**EXERCISE DESCRIPTION**: Give the number of lines in the material below that contain the word "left", and nothing else.

**DATA**:
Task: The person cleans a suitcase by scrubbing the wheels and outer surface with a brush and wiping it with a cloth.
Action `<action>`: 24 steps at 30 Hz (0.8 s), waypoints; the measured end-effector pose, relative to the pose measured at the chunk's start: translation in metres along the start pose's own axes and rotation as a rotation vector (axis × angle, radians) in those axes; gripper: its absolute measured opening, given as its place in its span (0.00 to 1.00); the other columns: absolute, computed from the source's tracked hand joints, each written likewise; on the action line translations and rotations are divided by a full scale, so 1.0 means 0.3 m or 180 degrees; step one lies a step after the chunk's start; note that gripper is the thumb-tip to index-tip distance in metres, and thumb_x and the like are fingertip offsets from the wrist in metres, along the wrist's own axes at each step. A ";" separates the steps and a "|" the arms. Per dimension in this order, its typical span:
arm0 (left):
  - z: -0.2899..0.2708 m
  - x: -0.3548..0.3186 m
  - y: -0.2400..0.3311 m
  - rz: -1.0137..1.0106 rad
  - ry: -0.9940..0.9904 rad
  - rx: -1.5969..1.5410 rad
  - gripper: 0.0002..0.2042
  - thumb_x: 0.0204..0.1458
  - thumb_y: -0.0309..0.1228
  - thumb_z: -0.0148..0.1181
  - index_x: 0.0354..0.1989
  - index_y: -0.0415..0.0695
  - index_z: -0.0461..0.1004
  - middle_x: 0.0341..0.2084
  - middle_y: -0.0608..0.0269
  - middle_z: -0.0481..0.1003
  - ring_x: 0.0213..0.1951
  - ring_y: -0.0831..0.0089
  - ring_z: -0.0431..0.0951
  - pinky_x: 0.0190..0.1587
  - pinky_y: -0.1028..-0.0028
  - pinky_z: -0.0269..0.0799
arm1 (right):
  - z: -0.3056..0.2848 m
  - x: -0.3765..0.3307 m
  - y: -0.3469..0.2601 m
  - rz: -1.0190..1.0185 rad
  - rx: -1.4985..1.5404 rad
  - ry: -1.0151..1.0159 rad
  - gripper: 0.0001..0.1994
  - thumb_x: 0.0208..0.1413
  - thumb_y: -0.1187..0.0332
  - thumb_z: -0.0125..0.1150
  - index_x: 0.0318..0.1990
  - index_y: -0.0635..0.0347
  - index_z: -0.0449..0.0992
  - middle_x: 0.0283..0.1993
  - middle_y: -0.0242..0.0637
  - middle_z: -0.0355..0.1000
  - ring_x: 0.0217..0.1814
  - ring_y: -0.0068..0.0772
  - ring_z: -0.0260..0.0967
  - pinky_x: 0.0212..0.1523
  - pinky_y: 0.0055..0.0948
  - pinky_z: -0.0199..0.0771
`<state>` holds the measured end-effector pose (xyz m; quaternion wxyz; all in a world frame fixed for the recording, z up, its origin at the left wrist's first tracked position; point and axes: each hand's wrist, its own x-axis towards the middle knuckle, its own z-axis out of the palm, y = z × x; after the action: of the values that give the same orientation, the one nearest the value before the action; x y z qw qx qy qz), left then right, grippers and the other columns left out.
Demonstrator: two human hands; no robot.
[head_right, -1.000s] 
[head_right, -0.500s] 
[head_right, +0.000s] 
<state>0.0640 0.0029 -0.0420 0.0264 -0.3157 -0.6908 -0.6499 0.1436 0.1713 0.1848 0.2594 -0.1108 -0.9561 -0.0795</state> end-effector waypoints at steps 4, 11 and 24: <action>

**ANSWER AREA**: 2